OBJECTIVES: The standard of care for treatment of alcohol withdrawal is symptom-triggered dosing of benzodiazepines using a withdrawal scale. Abbreviated scales are desired for clinician efficiency. The objective of this study was to evaluate the use of the 5-item Brief Alcohol Withdrawal Scale (BAWS) protocol.
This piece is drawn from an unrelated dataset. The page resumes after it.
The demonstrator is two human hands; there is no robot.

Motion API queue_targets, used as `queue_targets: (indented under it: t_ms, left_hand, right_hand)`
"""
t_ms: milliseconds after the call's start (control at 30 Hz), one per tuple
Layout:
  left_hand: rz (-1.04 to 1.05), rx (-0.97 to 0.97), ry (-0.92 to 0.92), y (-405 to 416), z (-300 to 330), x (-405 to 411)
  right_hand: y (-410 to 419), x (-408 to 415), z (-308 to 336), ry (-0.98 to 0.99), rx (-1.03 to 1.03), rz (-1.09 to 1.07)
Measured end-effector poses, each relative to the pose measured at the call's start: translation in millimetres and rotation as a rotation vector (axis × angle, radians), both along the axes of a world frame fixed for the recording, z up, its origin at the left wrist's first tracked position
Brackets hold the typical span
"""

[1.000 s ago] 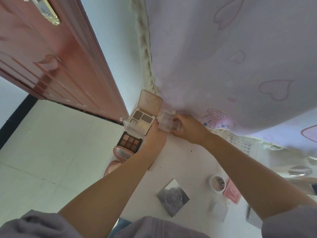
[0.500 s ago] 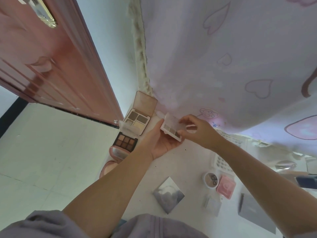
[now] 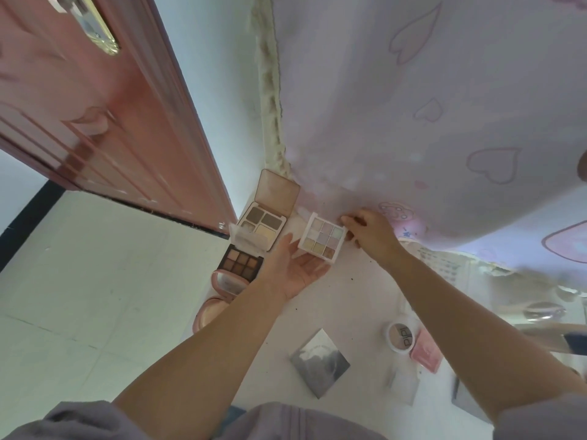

METHODS: This single-center, retrospective, observational, cohort study assessed patients ordered the BAWS protocol between August 1, 2016 and July 31, 2017. Data were collected on benzodiazepine exposure, duration of treatment, withdrawal severity, agitation, over-sedation, and delirium while being treated for alcohol withdrawal. Comparisons were made to analyze predetermined patient subgroups. RESULTS: Seven hundred ninety-nine patients were initiated on the BAWS protocol. Patients received a median (IQR) of 0 (0-4) lorazepam equivalents (LEs) and were on the BAWS protocol for a median (IQR) of 44.9 (22.4-77.2) hours. Of the patients that received benzodiazepines while on the BAWS protocol, a median (IQR) of 4 (2-11) LEs were given. Seventeen (2.1%) patients had severe withdrawal. Days of agitation, over-sedation, and delirium were minimal, with the median (IQR) of 0 (0-0). Few patients received adjunctive medications for symptom management. Intensive care unit (ICU) patients had more severe withdrawal than non-ICU patients, but received the same cumulative benzodiazepine dose. CONCLUSIONS: Most patients on the BAWS protocol received little-to-no benzodiazepines; severe withdrawal, agitation, delirium, or over-sedation were uncommon. This is the first evaluation of the BAWS protocol on a diverse population of hospitalized patients.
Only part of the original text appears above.